I think there’s definitely something to Bob’s assertion that “it’s all 
about the money,” but I wonder what you do and what you don’t mean by that, 
Bob.  I don’t suppose you expect “organic” wannabes (myself included) to 
ignore the bottom line, to make decisions for their beekeeping businesses 
irrespective of profit.  It seems the only reasonable charge to uncover in 
that statement is that selling the “organic” angle is a way to get more 
money without delivering any more real value, which is to say however 
profitable it might be, you couldn’t pursue that course in good conscience.

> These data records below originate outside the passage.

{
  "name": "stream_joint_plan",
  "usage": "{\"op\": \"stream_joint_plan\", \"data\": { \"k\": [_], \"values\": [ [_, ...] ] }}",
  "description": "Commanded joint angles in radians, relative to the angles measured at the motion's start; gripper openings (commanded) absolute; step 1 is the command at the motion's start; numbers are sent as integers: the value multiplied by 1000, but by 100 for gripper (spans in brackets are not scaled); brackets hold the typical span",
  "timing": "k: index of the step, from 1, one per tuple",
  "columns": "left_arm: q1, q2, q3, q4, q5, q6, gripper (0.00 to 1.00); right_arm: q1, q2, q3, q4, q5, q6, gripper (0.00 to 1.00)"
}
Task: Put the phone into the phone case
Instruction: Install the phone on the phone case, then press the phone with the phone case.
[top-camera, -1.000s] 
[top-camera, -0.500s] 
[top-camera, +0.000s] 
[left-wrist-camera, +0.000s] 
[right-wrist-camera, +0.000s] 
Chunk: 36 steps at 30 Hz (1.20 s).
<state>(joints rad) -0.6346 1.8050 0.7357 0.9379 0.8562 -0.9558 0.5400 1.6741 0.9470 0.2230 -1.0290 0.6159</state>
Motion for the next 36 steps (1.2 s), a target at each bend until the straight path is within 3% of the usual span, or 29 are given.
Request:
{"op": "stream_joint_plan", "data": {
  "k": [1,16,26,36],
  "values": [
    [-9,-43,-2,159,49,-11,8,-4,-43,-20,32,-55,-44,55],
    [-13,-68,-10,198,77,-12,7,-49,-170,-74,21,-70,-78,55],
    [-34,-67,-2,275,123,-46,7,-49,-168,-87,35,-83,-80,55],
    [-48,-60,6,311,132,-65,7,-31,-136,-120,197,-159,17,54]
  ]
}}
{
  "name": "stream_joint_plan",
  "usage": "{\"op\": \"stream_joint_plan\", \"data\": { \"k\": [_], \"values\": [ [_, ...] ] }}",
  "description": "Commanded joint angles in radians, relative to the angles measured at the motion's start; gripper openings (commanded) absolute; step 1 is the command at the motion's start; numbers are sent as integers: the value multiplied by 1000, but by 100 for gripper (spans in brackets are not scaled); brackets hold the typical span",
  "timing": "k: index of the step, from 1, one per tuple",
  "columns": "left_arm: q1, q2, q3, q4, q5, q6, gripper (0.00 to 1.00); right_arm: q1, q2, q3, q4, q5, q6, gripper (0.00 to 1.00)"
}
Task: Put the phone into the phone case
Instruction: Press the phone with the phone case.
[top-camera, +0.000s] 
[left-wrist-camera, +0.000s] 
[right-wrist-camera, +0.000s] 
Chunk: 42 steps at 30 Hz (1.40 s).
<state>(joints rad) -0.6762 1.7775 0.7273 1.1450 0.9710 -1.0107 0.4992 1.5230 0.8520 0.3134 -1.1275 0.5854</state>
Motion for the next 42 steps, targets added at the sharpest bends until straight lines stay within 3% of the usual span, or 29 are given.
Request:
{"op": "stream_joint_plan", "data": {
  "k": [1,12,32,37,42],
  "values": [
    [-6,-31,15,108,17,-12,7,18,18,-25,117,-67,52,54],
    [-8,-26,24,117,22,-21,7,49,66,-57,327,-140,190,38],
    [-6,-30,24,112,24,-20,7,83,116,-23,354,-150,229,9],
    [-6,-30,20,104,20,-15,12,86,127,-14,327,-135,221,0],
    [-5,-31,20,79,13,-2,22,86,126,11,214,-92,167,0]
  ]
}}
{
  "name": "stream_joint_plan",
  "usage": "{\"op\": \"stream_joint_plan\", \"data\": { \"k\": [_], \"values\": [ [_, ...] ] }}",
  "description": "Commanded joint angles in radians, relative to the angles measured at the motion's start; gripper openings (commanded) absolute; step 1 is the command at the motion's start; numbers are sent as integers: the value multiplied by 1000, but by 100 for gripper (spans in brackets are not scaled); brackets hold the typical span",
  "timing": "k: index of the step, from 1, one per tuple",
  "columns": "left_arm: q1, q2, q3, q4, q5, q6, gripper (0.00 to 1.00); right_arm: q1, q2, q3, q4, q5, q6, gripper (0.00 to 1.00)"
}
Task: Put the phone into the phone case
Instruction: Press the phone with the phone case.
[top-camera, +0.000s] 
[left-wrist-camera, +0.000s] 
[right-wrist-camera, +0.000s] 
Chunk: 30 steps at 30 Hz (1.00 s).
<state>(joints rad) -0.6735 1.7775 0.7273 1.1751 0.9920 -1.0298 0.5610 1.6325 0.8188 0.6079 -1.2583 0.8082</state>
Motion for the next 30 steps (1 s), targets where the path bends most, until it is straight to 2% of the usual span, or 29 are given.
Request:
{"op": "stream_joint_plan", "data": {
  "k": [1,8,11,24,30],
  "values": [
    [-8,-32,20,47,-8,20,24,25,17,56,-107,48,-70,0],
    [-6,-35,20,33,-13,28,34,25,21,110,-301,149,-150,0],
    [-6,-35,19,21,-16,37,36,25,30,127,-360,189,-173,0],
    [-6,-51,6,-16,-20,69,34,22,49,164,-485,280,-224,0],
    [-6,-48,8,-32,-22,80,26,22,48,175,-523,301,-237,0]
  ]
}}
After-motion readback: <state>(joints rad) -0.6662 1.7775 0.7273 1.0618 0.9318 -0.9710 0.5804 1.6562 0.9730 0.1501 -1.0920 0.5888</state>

I think an easy “field test” for this theory is to ask if the producer 
selling the “organic” sales pitch would buy his own honey?  If he were 
forced to retire and sold his bees to someone that ran his operation 
exactly as he did, would he buy the same honey at the same price?  Does he, 
in fact, sell his own honey at his regular prices to his friends?  Would he 
be glad to know that his widowed mother on a limited budget bought honey 
just like his from a producer local to her?  If the answers to these 
questions aren’t yes, then the “organic” premium is essentially unjust 
exploitation, isn’t it?

Granted, we’re talking about places like America, where exploiting each 
other’s 
ignorance/paranoia/elitism/pride/lust/insecurities/vanity/addictions/vulnera
bility, etc. is a way of life, but if that’s what “organic” is about then 
it’s hardly a noble calling, and the issue with beekeepers is 
not “ignorance of the market potential.”

I think it’s also worth asking whom Brian is selling his honey to.  Are 
other farmers buying your honey?  If farmers aren’t buying your honey, why 
aren’t they?  Is your honey basically going to suburbanites?  If that’s the 
case, what quality do suburbanites possess that farmers lack?  If your own 
neighbors, the ones that make a living getting their hands dirty and their 
backs sore, are willing to pay your “organic” premium, then you’ve got a 
noteworthy marketing plan.

So why do various organic standards have rules against clipping wings?  I 
agree with Herve that that particular provision is rather absurd, but I 
nonetheless think that that kind of thing is necessary to any meaningful 
definition of organic.  Can we really detach organics from a way of 
farming?  I suppose “organic” could merely signify food that wasn’t exposed 
to any risk at all of man-made contamination.  But if it’s clear anywhere, 
it’s clear in beekeeping that this definition is feebly shallow.  My cattle 
breathe the air from your exhaust pipe.  And my tomatoes are watered by 
your acid rain.  And my bees visit land and crops and roadsides and 
watersheds that have seen it all.  So, first of all, there is no food free 
of any risk of man-made contamination, especially not by the time any man 
has had his hands in its production, which makes the “risk-free” standard a 
ridiculous standard.

What I consider the more important failing of the “risk-free” standard, 
though, is its abandonment of the places we live.  If organic agriculture 
is worth anything anywhere, shouldn’t it matter in the places we live?  And 
if it matters in the places we live, it matters in the places where we 
also, incidentally, grow GMO crops and spray fungicides and dispose of 
leaky power line transformers, etc., etc.  What’s the use of an organic 
standard that can’t serve and direct us where we’re at?  Show me an organic 
standard that doesn’t care for the kinds of places where I live, and I’ll 
show you an organic standard that I don’t care about.